◆ REQUIRED ACTION ◆
Look through the records below for the line with "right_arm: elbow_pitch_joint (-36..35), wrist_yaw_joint" and the line with "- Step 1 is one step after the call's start", then return those lines and all lines between, exactly.

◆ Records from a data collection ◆
•••••

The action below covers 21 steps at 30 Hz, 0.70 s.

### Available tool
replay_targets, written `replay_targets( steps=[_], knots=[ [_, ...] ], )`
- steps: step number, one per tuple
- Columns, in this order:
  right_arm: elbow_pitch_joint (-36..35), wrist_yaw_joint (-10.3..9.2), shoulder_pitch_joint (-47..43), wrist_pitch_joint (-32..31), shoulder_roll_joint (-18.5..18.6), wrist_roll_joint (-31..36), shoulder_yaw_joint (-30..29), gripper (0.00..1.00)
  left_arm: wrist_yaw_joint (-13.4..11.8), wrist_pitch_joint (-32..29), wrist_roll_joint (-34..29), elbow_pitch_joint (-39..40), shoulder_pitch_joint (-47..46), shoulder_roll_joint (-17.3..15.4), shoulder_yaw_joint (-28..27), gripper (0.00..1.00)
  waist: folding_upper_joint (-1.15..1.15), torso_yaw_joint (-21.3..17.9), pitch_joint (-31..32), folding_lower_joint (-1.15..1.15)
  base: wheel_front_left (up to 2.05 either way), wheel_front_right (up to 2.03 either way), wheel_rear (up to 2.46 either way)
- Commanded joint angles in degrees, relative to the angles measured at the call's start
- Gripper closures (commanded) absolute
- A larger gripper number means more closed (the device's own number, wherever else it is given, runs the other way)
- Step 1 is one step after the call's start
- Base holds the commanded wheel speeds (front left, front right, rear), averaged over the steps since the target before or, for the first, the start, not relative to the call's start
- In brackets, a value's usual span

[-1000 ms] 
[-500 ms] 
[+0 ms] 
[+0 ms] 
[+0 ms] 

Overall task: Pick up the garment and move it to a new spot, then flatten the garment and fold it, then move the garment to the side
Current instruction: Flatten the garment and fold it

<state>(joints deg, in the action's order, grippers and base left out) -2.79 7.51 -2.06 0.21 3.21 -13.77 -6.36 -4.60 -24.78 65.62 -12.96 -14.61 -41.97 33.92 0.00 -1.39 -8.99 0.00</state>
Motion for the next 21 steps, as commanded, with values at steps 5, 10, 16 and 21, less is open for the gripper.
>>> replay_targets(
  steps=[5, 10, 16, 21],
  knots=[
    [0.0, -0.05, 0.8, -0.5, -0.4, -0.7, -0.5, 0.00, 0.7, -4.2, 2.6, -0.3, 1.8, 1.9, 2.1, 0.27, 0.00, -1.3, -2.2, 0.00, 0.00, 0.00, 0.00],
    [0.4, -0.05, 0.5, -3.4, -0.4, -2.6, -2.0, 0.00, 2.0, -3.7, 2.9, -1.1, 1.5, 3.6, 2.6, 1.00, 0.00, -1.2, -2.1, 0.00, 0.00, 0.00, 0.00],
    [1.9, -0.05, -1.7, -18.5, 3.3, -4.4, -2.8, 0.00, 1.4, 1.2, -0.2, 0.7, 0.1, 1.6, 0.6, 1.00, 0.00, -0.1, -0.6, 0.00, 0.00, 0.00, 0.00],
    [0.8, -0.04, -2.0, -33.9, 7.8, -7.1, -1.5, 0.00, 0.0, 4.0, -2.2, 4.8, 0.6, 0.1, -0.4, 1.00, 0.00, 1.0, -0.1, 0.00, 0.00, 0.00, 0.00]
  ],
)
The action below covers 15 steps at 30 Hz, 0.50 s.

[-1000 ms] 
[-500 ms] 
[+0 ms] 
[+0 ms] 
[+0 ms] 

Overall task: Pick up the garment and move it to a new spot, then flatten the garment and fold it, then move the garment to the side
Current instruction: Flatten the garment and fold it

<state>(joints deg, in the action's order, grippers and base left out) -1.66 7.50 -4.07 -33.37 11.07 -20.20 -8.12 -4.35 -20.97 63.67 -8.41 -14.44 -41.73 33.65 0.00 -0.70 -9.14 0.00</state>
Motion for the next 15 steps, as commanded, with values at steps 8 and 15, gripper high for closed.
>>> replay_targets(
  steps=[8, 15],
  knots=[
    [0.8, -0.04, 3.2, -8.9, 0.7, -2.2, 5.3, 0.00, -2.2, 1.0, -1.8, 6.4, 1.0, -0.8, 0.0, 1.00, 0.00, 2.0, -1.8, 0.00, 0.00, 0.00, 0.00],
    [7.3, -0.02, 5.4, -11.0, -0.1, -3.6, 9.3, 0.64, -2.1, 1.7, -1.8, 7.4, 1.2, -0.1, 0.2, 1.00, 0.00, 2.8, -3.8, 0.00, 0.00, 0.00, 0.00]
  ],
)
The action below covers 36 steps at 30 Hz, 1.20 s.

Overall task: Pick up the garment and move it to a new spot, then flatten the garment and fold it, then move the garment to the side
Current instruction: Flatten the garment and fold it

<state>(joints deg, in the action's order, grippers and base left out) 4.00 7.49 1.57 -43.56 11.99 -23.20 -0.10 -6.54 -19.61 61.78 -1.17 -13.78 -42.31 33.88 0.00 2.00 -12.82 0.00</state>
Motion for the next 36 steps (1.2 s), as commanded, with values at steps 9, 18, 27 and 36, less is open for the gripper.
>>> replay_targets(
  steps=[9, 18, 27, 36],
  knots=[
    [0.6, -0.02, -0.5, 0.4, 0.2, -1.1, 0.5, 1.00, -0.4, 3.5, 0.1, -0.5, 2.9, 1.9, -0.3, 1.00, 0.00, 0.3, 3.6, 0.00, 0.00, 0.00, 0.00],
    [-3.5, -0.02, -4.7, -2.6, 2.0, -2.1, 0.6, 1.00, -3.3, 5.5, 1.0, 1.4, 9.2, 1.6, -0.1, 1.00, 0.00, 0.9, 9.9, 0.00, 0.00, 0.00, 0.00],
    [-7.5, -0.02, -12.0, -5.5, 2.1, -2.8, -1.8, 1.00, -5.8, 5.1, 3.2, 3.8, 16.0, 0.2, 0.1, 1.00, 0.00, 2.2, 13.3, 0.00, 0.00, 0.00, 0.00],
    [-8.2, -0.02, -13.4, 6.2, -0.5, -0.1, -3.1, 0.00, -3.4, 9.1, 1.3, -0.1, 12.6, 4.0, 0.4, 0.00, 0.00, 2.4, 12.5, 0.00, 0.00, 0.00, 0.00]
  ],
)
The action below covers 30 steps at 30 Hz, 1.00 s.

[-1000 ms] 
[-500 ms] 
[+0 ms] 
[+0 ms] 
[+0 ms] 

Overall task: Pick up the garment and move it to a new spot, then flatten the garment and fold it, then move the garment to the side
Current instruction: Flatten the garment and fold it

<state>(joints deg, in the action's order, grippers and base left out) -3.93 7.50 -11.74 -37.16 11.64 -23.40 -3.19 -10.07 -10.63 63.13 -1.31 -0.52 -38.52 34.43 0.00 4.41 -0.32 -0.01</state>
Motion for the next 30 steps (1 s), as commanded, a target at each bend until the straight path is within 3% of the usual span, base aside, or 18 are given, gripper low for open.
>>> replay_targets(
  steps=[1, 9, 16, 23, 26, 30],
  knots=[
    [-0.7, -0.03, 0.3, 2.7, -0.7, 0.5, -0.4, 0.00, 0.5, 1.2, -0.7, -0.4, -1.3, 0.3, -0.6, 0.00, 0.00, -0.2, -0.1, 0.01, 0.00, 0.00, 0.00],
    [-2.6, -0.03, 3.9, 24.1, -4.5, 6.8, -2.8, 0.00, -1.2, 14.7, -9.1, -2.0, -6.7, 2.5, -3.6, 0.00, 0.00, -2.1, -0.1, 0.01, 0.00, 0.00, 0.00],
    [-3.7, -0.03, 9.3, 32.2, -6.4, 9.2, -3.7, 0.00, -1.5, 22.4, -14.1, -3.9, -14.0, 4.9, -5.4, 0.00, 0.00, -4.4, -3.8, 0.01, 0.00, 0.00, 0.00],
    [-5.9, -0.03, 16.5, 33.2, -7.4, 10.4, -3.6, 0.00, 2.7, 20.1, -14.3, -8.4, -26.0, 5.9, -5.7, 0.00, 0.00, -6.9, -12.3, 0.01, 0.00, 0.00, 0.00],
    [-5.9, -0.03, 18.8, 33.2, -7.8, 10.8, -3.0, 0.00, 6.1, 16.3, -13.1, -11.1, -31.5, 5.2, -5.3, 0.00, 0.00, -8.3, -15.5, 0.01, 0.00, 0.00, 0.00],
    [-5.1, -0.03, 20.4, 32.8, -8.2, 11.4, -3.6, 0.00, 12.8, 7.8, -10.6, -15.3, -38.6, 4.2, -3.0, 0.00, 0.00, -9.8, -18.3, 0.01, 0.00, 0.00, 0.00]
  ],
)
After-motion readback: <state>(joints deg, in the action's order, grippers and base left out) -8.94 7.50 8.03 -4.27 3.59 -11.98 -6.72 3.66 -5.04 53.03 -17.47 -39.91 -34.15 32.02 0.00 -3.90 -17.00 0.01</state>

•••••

◆ EXPECTED ANSWER ◆
  right_arm: elbow_pitch_joint (-36..35), wrist_yaw_joint (-10.3..9.2), shoulder_pitch_joint (-47..43), wrist_pitch_joint (-32..31), shoulder_roll_joint (-18.5..18.6), wrist_roll_joint (-31..36), shoulder_yaw_joint (-30..29), gripper (0.00..1.00)
  left_arm: wrist_yaw_joint (-13.4..11.8), wrist_pitch_joint (-32..29), wrist_roll_joint (-34..29), elbow_pitch_joint (-39..40), shoulder_pitch_joint (-47..46), shoulder_roll_joint (-17.3..15.4), shoulder_yaw_joint (-28..27), gripper (0.00..1.00)
  waist: folding_upper_joint (-1.15..1.15), torso_yaw_joint (-21.3..17.9), pitch_joint (-31..32), folding_lower_joint (-1.15..1.15)
  base: wheel_front_left (up to 2.05 either way), wheel_front_right (up to 2.03 either way), wheel_rear (up to 2.46 either way)
- Commanded joint angles in degrees, relative to the angles measured at the call's start
- Gripper closures (commanded) absolute
- A larger gripper number means more closed (the device's own number, wherever else it is given, runs the other way)
- Step 1 is one step after the call's start

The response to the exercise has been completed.